Ruined medieval church at the village of Khopi in Abkhazia

The Saint Nicholas Church (ხოფის წმინდა ნიკოლოზის ეკლესია) is a ruined medieval church at the village of Khopi in Abkhazia, a breakaway region of Georgia. It is located some 18 km northwest of the town of Gudauta, at the foot of the Bzyb Range.

== History ==
The extant structure is a remnant of a hall church, probably built in the period of the 10th-12th century and covered by dense foliage. No contemporary historical records mention it. In 1967, while exploring the ruins, the art historian Leo Shervashidze found a limestone slab carrying a partially damaged Georgian inscription in the medieval asomtavruli script arranged in 14 lines around a Maltese-type cross carved in relief.

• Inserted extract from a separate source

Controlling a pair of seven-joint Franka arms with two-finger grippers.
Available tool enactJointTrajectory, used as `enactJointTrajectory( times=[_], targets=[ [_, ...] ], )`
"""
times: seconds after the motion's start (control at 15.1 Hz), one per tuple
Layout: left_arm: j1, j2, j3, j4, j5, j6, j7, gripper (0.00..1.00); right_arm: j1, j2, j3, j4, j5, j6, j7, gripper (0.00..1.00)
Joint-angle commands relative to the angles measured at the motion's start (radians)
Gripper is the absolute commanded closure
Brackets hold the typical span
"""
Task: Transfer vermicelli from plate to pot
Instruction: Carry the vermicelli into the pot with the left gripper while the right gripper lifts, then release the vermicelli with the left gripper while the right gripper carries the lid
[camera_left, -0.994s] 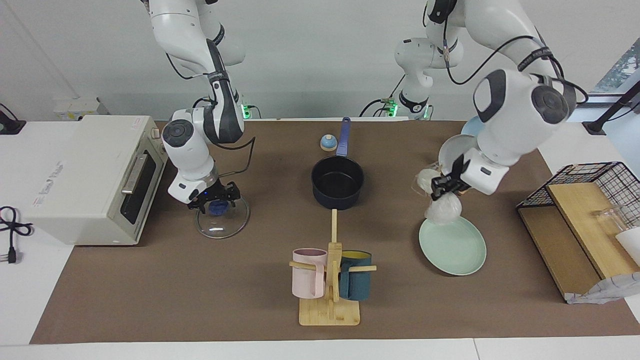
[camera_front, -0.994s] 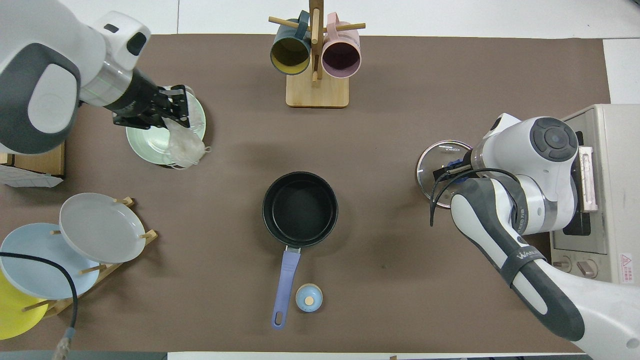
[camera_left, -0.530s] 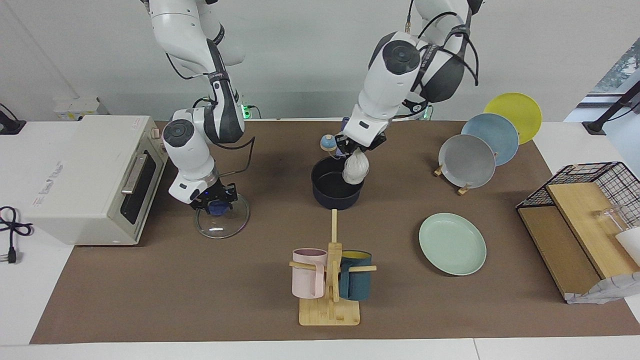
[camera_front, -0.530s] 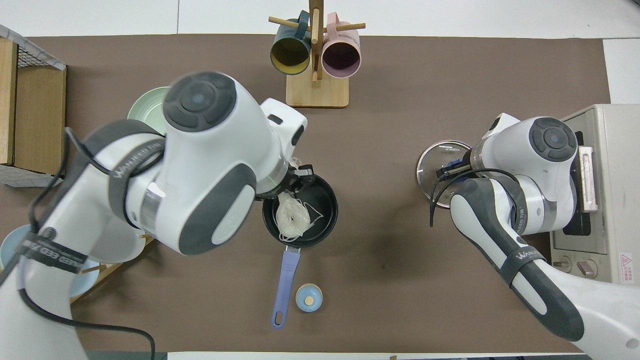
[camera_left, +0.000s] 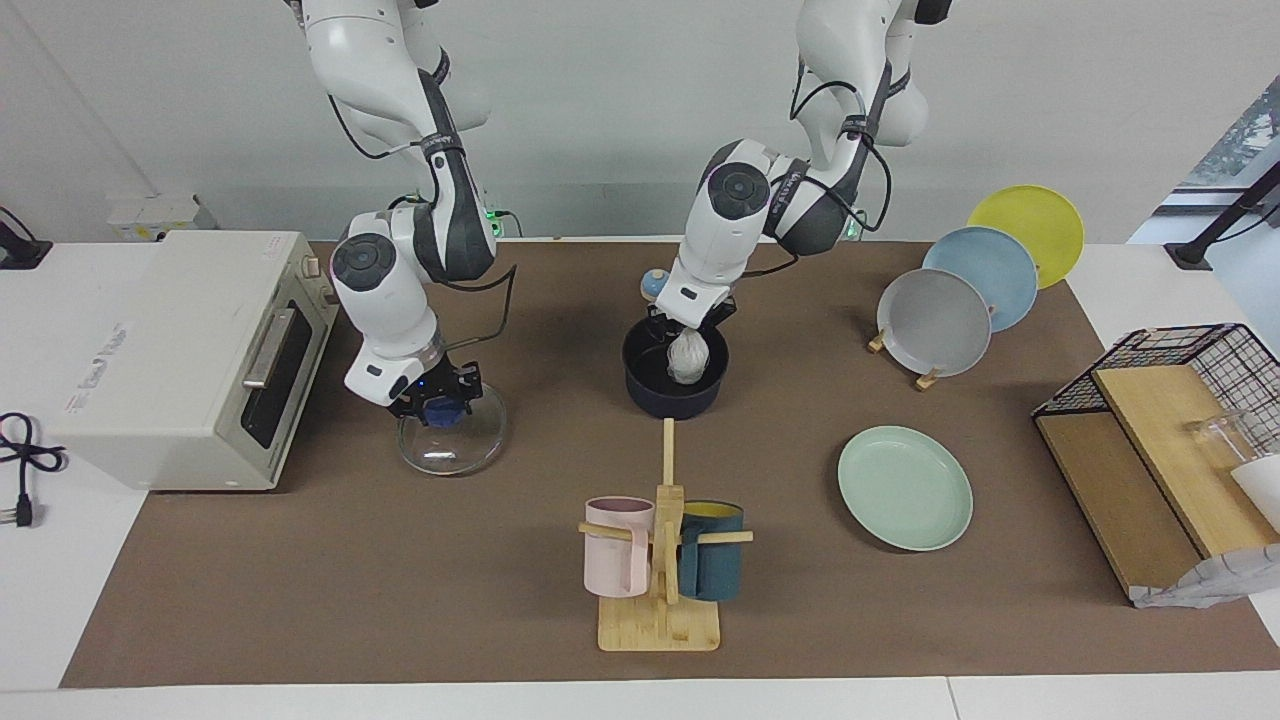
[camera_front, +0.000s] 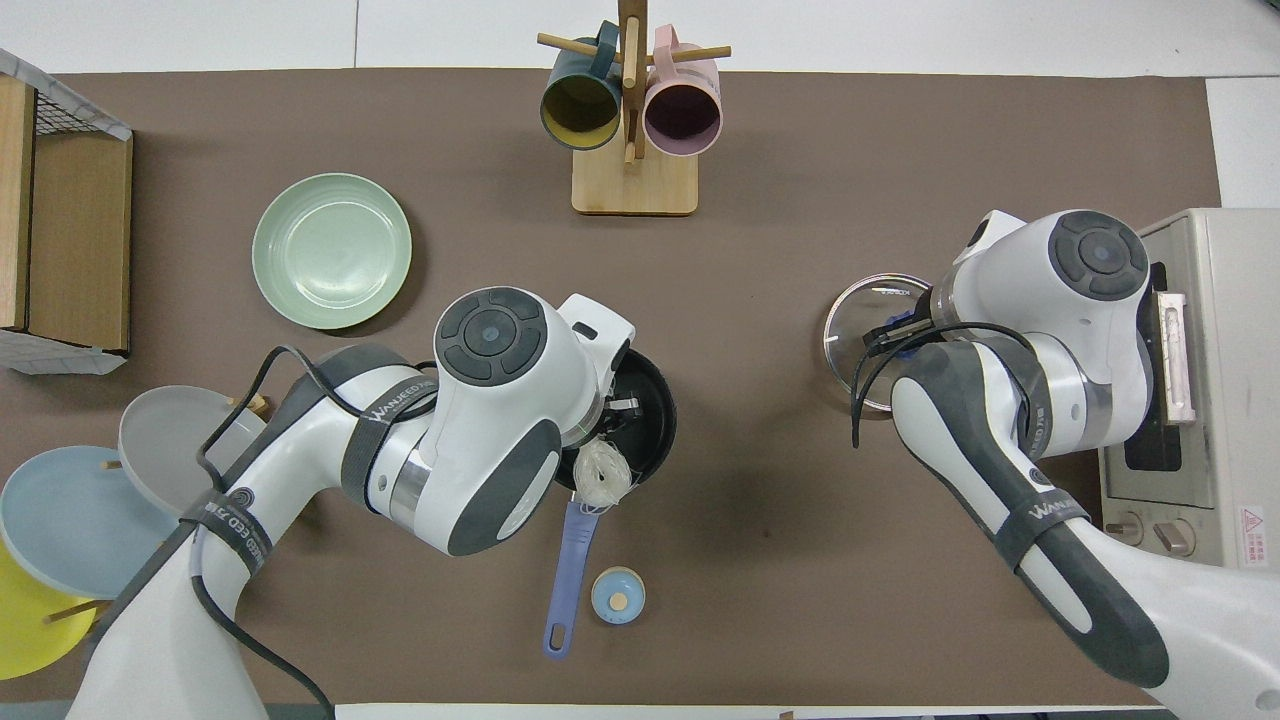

The extant text relates that the church was constructed in the reign of King George around the time when Gurandukht was born, imploring St. Nicholas's intercession before the Christ. Based on the context and epigraphic features of the inscription, this king George is variously identified as George II of Abkhazia by Leo Shervashidze, George I of Georgia by Teimuraz Barnaveli, or George III of Georgia by Vladimir Silogava and Andrey Vinogradov and Denis Beletsky. All these monarchs had a daughter named Gurandukht.